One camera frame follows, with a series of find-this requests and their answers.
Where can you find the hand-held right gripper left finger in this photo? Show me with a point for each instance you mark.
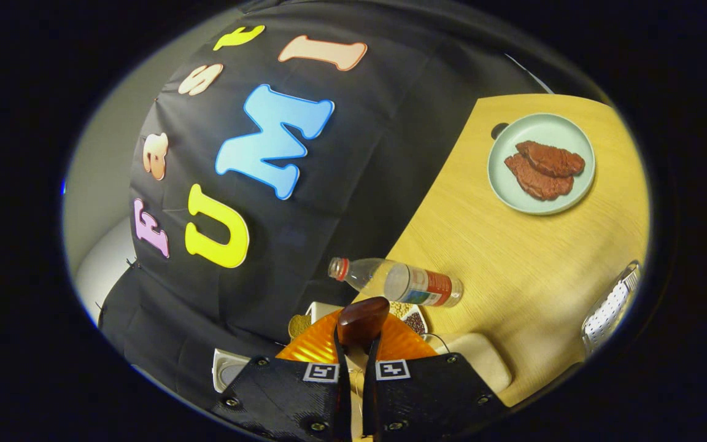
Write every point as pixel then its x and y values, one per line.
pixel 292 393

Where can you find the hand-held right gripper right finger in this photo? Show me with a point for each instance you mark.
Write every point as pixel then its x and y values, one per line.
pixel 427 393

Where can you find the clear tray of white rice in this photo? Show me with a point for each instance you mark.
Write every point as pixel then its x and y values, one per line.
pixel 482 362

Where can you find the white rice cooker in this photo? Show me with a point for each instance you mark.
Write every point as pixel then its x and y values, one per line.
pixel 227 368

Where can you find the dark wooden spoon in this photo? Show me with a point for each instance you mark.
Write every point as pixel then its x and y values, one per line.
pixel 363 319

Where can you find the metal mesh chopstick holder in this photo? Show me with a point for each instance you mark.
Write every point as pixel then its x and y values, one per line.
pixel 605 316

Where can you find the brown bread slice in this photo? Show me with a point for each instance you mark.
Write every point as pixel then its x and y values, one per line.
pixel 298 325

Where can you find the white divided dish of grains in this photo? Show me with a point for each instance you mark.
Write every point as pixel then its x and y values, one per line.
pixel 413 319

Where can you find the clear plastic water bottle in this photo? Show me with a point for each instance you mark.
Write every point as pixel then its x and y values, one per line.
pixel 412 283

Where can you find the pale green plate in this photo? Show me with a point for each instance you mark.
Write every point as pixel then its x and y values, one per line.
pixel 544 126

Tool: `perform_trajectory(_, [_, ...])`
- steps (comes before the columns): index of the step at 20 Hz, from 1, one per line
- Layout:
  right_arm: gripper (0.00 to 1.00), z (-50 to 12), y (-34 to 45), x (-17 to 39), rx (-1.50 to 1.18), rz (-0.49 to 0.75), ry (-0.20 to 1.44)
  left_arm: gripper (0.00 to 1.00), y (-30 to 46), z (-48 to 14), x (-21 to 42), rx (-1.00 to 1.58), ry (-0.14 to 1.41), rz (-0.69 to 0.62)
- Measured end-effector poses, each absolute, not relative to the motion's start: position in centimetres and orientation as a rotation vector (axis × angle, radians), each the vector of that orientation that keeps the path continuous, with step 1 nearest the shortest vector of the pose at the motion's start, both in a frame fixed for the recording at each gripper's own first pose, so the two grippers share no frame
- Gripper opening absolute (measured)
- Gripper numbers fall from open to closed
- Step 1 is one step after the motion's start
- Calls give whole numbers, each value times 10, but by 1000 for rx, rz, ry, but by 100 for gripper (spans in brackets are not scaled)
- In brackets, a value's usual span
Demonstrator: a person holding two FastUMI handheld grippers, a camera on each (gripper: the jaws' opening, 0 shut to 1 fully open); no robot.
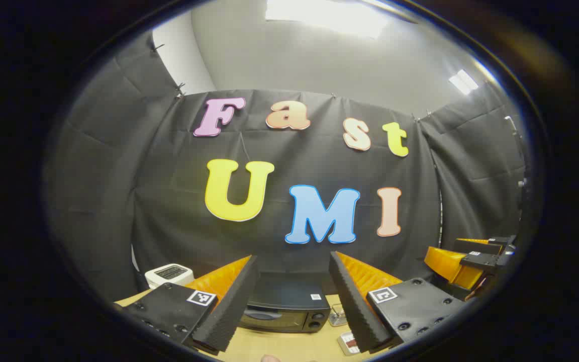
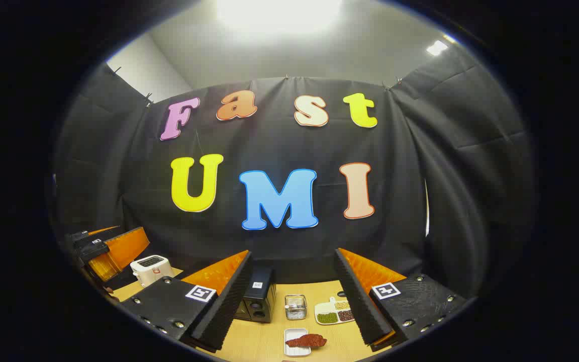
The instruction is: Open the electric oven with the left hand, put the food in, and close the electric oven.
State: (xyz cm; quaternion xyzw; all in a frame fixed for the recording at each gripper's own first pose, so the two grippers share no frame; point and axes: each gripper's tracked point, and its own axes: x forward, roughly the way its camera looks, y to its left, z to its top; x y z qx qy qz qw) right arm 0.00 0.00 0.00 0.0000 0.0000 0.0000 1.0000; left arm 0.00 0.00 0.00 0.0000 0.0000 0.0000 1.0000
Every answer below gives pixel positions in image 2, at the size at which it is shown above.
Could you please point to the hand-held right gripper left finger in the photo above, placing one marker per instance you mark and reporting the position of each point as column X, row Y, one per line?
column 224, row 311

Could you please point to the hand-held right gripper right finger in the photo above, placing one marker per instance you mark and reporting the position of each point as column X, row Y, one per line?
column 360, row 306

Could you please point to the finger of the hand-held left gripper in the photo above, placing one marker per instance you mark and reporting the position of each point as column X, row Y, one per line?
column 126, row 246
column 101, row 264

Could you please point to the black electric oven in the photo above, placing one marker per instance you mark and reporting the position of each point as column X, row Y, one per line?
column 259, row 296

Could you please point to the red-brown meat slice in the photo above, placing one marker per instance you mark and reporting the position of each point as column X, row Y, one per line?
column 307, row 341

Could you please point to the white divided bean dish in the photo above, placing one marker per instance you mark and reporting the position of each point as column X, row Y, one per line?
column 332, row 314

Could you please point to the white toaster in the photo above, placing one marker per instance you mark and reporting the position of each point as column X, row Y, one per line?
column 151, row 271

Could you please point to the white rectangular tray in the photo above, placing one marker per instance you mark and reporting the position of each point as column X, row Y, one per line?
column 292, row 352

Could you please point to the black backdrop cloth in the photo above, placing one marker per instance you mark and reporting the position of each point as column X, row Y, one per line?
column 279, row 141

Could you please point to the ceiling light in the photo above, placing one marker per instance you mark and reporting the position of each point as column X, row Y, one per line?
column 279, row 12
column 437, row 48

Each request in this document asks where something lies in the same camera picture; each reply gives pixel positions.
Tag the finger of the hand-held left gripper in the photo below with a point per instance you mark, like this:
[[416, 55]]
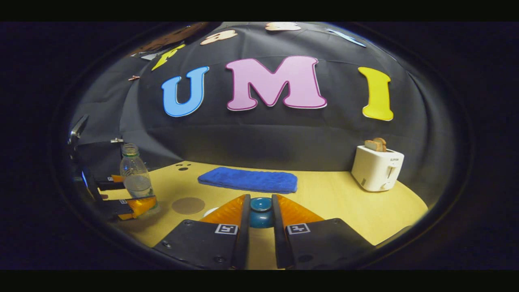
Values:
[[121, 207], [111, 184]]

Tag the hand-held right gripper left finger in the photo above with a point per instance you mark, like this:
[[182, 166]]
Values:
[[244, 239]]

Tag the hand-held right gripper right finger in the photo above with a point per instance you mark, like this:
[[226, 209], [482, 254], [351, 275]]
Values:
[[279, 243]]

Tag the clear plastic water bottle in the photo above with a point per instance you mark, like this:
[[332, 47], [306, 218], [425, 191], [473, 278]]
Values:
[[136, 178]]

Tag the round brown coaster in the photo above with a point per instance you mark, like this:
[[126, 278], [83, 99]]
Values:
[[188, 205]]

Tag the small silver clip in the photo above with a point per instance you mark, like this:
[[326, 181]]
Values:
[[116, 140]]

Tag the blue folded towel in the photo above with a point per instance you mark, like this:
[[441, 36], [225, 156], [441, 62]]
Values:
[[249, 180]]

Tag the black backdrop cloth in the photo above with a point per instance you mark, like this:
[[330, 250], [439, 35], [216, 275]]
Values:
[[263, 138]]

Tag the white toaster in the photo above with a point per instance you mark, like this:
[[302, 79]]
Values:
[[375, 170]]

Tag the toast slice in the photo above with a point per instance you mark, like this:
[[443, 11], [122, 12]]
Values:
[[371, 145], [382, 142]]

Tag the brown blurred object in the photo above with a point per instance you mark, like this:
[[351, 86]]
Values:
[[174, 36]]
__________________________________________________
Exercise goal → The lines holding the string "frame" are what is needed from the material above.

Response to the exercise →
One camera frame follows, with a series of find-this requests and their answers.
- Measured end-effector poses, each absolute, not relative to the motion's start: position in centimetres and orientation as a rotation vector (axis × angle, radians), each the vector of that orientation that keeps the path continuous, with step 1 nearest the shortest vector of the pose at the motion's start, both in a frame fixed for the recording at each gripper's own first pose, so the two grippers share no frame
State: (xyz cm; quaternion xyzw; all in a frame fixed for the recording at each gripper's own first pose, so the two grippers share no frame; point and axes: each gripper's tracked point, and its own axes: x forward, roughly the way its camera looks, y to its left, z to its top; x y z qx qy qz qw) right arm 0.00 0.00 0.00 0.0000 0.0000 0.0000 1.0000; left arm 0.00 0.00 0.00 0.0000 0.0000 0.0000 1.0000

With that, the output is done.